Ultimately, the 2011–13 state budget did not include the new structure for UW–Madison, but all UW System institutions were granted new flexibilities, particularly in the area of personnel management.
The legislative accomplishments, particularly gaining the ability for UW–Madison to develop and implement its own personnel policy, will have a significant impact. But the most meaningful outcome of the advocacy campaign may be the focus on the future of public higher education in Wisconsin. The conversation will continue, as a study of the funding and structure of the UW System will begin this fall.
“We will be fully engaged in contributing to this conversation,” Bonner says. “Alumni have been actively involved in the process all along, and we very much appreciate all of our graduates and their dedication and commitment to the university.”
Published in the Fall 2011 issue
Grant P August 29, 2011
I am a current member of the UW-Madison faculty whose own two children are either already UW-Madison alumni or soon will be. I am also one of many who cherish this campus’ strong tradition of shared governance and of service to the state of Wisconsin and who were therefore deeply disturbed by Chancellor Martin’s methods and tactics in her unilateral pursuit of a splitting off of UW-Madison from the UW System.
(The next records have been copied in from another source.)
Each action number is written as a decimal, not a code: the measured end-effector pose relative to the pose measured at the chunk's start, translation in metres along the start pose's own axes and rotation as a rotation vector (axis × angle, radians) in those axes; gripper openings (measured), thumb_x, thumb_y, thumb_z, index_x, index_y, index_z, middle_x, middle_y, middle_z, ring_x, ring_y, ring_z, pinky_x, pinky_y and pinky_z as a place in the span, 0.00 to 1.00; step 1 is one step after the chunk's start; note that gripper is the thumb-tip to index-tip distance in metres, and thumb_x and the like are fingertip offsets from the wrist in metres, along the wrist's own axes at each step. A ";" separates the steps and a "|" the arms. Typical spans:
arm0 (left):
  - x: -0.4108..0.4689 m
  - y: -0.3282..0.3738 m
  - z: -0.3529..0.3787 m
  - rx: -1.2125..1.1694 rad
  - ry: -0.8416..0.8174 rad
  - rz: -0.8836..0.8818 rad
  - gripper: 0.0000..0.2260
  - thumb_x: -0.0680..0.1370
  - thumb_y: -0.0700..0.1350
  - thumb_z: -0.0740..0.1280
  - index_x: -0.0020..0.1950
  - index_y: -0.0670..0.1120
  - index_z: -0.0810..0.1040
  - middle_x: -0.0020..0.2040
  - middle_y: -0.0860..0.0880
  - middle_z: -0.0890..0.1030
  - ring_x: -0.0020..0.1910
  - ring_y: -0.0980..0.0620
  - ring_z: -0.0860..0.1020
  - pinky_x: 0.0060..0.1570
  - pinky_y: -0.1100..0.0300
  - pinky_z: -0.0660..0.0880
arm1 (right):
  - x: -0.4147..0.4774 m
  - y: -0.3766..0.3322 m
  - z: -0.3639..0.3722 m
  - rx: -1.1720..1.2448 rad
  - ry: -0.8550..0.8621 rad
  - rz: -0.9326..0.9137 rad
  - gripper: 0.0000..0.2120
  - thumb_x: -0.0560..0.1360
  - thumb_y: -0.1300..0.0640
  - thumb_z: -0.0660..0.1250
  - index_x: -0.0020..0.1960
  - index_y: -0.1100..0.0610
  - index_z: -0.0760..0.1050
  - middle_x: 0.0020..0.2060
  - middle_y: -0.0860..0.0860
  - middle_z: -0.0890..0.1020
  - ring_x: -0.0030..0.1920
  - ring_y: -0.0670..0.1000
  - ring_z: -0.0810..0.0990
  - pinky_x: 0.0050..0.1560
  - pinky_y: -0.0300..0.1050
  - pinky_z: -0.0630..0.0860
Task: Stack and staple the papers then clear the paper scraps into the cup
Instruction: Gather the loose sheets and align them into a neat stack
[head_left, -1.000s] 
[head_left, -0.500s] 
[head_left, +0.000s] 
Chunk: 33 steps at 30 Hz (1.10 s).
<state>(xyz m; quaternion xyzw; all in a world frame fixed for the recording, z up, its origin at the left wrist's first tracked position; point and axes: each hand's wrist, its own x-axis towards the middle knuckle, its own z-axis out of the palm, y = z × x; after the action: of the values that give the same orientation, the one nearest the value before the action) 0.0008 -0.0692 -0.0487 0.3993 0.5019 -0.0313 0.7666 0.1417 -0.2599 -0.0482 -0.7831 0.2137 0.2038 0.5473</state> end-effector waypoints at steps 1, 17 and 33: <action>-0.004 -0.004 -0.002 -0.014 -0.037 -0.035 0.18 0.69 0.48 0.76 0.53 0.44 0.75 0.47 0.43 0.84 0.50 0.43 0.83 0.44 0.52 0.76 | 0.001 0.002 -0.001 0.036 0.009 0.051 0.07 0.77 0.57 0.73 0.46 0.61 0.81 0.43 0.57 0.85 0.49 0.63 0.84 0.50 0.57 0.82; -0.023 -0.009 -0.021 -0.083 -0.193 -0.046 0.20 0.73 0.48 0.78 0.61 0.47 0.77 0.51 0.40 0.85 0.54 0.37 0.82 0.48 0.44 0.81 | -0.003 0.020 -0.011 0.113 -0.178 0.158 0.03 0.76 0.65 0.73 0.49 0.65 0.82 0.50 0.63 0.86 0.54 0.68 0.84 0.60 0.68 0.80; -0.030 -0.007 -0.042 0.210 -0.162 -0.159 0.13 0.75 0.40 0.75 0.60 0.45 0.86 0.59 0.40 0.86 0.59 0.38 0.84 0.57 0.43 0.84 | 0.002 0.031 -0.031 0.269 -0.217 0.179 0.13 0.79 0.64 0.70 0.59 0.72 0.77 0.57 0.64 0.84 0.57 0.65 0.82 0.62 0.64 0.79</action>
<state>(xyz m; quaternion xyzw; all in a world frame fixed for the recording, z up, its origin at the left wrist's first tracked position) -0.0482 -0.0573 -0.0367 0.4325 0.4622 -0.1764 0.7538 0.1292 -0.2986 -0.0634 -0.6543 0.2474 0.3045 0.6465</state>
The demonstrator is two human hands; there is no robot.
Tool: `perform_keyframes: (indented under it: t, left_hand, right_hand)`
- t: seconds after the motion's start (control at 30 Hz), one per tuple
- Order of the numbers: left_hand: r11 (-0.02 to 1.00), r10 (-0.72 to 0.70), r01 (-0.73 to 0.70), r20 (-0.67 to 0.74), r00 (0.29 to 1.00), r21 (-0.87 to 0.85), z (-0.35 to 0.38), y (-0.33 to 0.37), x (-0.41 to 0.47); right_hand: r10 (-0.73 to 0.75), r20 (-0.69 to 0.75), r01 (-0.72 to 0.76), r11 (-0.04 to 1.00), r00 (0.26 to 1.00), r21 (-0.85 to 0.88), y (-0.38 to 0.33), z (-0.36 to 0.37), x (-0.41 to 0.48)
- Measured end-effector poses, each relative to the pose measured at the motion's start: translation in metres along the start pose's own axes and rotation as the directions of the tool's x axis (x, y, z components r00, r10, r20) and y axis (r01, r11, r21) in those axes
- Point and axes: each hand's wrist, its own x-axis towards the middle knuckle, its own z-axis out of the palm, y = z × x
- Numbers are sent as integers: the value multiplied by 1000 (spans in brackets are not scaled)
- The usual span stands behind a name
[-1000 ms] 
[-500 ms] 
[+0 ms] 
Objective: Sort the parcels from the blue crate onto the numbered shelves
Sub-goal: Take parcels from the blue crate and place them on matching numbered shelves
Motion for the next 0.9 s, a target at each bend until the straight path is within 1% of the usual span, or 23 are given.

As has now been noted by quite a number of experts on University-State relations, most of whom were drowned out during the one-sided propaganda campaign for the NBP, splitting off the campus would have been a disaster for a great many stakeholders and would NOT have achieved many of the amazingly ill-defined objectives and benefits cited by its proponents. It was a bad idea, period, and its origins appear rooted more in the privatization fetish currently sweeping this state than in any appreciation for UW-Madison’s exceptional value as a PUBLIC university.
To the point of the above article, many of us were especially appalled at the open meddling by the WAA and by the mysteriously funded “Badger Advocates” in the discussion over the future of our great university and their attempt to short-circuit a sober, concrete cost-benefit analysis of various options for dealing with budget cuts.
As one who was once very appreciative of our alumni and their representative organization, I now view the WAA as an entity whose goals may not be aligned with those of the faculty, staff, and students who actually still live, work, and study at UW-Madison. I wonder now whether the board’s views are even aligned with those of the majority of WAA membership — or at least of those members who get their information about university affairs from more than just WAA communications like this one.
I will be very curious to see whether this comment is allowed to appear (and remain) on the page where it was posted.